Cargill, similarly, launched the Cargill Cocoa Promise in 2012, which aims to accelerate progress toward a transparent global cocoa supply chain, enable farmers and their communities to achieve better living standards, and deliver a sustainable supply of cocoa.

"With the right investment, we have proven cocoa productivity can increase significantly," says Taco Terheijden, director of cocoa sustainability, Cargill Cocoa and Chocolate. "For example, because of work through the Cargill Cocoa Promise, 58,000 farmers are now using pest and disease management techniques and products, resulting in a 23 percent average yield improvement and a 56 percent increase in yields achieved by farmers using fertilizers correctly."

In 2015, 90,000 farmers attended 2,700 Farmer Field Schools, receiving training to help optimize production and reduce their impact on the environment.

"The Cargill Cocoa Promise also extends beyond promoting sustainable cocoa production," says Terheijden. "For example, through the reach of the Cargill Cocoa Promise, 97 percent of children enrolled in the program in Ghana have stayed in school for at least five years. And in the last two years, thanks to new infrastructure, primary school enrolment has increased by 4.7 percent." In short, it's a commitment to the world. But when it comes to sustainability, the environment itself is also an important consideration.

Biodiversity, for one, is a key concern for companies like Endangered Species Chocolate.

Founded in 1993, the company intended to spread awareness and make an impact on the growing number of plants and animals that are rapidly disappearing from Earth.
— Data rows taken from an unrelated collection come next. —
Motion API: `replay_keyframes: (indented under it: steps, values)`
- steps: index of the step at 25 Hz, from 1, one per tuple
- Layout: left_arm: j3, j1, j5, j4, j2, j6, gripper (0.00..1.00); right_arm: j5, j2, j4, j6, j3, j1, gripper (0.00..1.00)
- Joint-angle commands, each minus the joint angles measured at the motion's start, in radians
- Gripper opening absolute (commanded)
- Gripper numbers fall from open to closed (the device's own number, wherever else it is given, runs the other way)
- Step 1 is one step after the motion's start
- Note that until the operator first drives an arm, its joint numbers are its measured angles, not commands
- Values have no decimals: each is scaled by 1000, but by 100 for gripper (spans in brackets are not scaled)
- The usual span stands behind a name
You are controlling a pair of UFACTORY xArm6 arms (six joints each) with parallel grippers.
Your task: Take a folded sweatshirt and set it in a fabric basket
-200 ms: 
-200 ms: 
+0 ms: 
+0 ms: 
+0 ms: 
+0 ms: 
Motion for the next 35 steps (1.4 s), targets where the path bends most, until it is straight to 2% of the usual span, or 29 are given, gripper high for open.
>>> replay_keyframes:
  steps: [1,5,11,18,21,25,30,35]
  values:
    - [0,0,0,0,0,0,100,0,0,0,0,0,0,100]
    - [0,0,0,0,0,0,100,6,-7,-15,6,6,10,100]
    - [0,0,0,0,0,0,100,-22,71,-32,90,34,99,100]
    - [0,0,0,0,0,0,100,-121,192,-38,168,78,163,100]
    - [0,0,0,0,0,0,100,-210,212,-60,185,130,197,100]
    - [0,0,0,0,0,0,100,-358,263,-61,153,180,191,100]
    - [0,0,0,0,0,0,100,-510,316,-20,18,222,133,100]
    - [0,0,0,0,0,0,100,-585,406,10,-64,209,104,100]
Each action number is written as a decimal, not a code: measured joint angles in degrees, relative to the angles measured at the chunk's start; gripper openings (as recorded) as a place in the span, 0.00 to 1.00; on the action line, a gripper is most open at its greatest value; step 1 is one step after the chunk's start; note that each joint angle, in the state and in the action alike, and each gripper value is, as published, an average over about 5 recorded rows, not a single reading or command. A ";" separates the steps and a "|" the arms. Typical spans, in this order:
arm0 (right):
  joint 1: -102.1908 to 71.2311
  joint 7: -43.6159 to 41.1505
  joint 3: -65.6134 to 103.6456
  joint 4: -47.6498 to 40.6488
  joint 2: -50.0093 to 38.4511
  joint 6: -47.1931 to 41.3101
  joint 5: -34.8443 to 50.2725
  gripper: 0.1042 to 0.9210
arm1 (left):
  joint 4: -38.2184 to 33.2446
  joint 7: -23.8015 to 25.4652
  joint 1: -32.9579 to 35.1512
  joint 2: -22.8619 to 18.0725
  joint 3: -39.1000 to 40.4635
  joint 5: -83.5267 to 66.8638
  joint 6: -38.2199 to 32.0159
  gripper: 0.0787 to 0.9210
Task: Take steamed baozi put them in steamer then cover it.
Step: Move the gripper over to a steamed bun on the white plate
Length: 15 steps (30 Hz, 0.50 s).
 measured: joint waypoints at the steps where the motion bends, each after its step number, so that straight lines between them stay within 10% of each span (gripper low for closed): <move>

It has always supported worthwhile organizations committed to protecting endangered species.

ESC currently operates a 10% GiveBack program, which pledges to donate 10 percent of its proceeds or $10,000 (whichever is greater) to its partner organizations. In the Past three years, this program has donated more than $1.2 million to its chosen beneficiaries.

"Twenty-three years ago the program started with multiple non-profit partners receiving small donations in the form of financial support and product donations," says Kelly Meinken, director of marketing, Endangered Species Chocolate. "Ultimately in 2007, our current program of a three-year term with two GiveBack partners was established."

Each conservation organization must explain how it benefits the preservation of species and habitats, as well as provide information on the species, lands, and communities that benefit from its work. The applicants go through a twostage selection process conducted by ESC's employees.

And not only do ESC's sales benefit conservation programs, but their chocolate is also made with environmentally conscious, sustainably-sourced ingredients. ESC is the first American-made chocolate to use fully traceable Fairtrade cocoa from West Africa. It also uses RSPO and EcoSocial-certified sustainable palm oil and non-GMO cane sugar.

Pursuing certifications like Fair Trade USA, Fairtrade International, Rainforest Alliance Certified, and UTZ Certified is beneficial both to the farmers and to consumers, says Uwe Schnell, business development manager, Cargill Cocoa and Chocolate.

"These certification programs encourage professional farm management and good agricultural practices, and farmers receive a premium for certified crops. In addition, premiums received by farmer organizations from certification are reinvested to support farmer members and their local community," says Schnell. "For consumers, a certification label on product packaging provides independent assurance that their favorite brands source their ingredients responsibly and shows that the product contributes to improved livelihoods for farmers."

Which all goes to show, the love doesn't just come from consumers loving chocolate. It also comes from the chocolate makers loving the communities that supply the world's cocoa.